▶ _ACTIVITY_:
The expected response is the full listing, retyped exactly, without its images.

Start of RAW DATA

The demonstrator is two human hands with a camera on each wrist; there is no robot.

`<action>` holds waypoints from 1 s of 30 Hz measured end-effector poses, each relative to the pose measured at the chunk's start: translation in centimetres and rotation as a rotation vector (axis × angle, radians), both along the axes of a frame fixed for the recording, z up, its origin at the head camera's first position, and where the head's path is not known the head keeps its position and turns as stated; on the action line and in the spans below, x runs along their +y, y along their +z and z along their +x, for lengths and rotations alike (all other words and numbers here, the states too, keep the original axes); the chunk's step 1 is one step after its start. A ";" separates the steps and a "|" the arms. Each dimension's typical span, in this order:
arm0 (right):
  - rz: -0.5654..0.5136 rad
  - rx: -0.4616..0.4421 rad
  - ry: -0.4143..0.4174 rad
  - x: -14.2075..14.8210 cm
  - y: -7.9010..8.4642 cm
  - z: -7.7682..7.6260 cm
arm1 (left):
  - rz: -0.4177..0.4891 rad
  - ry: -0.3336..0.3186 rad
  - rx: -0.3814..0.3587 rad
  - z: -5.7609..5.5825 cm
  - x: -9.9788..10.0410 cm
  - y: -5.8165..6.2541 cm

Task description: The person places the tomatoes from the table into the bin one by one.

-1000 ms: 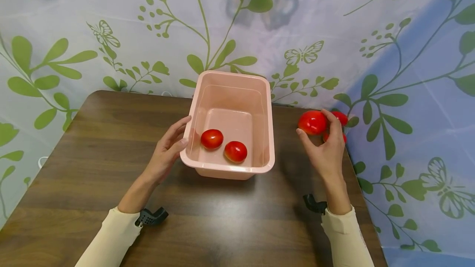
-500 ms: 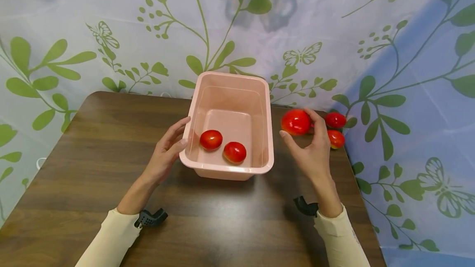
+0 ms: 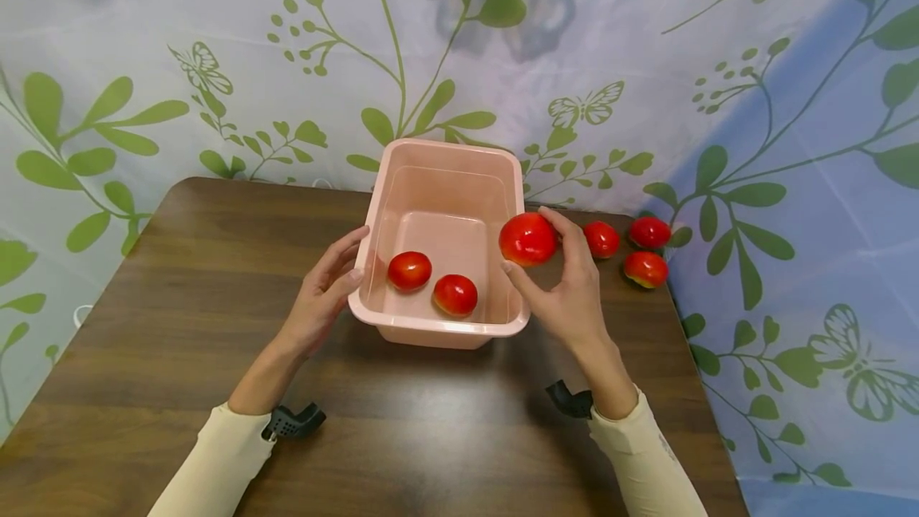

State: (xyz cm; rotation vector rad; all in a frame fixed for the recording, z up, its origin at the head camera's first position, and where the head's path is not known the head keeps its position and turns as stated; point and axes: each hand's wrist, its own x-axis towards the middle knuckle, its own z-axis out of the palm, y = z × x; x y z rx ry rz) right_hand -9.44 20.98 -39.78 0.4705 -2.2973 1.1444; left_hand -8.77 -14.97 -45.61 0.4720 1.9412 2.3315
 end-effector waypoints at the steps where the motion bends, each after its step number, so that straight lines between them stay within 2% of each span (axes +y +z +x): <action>1: 0.010 -0.005 0.002 -0.1 0.0 0.0 | 0.000 0.000 0.000 0.0 0.0 0.0; 13: -0.004 0.018 0.005 0.3 -0.5 0.0 | -0.006 0.003 -0.008 -0.1 0.1 -0.1; 21: 0.001 0.001 0.010 0.8 -0.7 0.0 | -0.002 0.002 -0.012 0.0 0.1 -0.1; 30: -0.047 0.002 -0.007 2.0 -1.3 -0.3 | 0.005 0.001 -0.003 -0.1 0.0 -0.2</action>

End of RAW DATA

▶ _THE COMPLETED TASK_:
The demonstrator is two human hands with a camera on each wrist; there is no robot.

`<action>` holds waypoints from 1 s of 30 Hz measured end-effector poses, each relative to the pose measured at the chunk's start: translation in centimetres and rotation as a rotation vector (axis × angle, radians), both along the axes of a frame fixed for the recording, z up, its origin at the head camera's first position, and where the head's path is not known the head keeps its position and turns as stated; on the action line and in the spans below, x runs along their +y, y along their +z and z along their +x, for lengths and rotations alike (all other words and numbers here, the states too, keep the original axes); the chunk's step 1 is one step after its start. A ";" separates the steps and a "|" the arms. Each dimension's typical span, in this order:
arm0 (right):
  - rz: -0.5654..0.5136 rad
  - rx: -0.4616..0.4421 rad
  - ry: -0.4143..0.4174 rad
  - x: -14.2075..14.8210 cm
  - y: -7.9010..8.4642 cm
  - z: -7.7682..7.6260 cm
arm1 (left):
  - rz: -0.4177..0.4891 rad
  - ry: -0.3336..0.3186 rad
  - rx: -0.3814..0.3587 rad
  - z: -5.7609..5.5825 cm
  - x: -9.9788..10.0410 cm
  - y: -5.8165..6.2541 cm

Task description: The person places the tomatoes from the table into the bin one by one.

-1000 ms: 
-500 ms: 
+0 ms: 

State: (xyz cm; rotation vector rad; all in a frame fixed for the recording, z up, its origin at the head camera's first position, and where the head's path is not known the head keeps its position and turns as stated; point and axes: each hand's wrist, its own x-axis towards the middle knuckle, its own z-axis out of the palm, y = z × x; x y z rx ry rz) right_hand -9.44 20.98 -39.78 0.4705 -2.2973 1.1444; left_hand -8.77 -14.97 -45.61 0.4720 1.9412 2.3315
 end-effector waypoints at the steps where the motion bends, each after its step number, so that straight lines between them stay within 2% of each span (axes +y +z +x): <action>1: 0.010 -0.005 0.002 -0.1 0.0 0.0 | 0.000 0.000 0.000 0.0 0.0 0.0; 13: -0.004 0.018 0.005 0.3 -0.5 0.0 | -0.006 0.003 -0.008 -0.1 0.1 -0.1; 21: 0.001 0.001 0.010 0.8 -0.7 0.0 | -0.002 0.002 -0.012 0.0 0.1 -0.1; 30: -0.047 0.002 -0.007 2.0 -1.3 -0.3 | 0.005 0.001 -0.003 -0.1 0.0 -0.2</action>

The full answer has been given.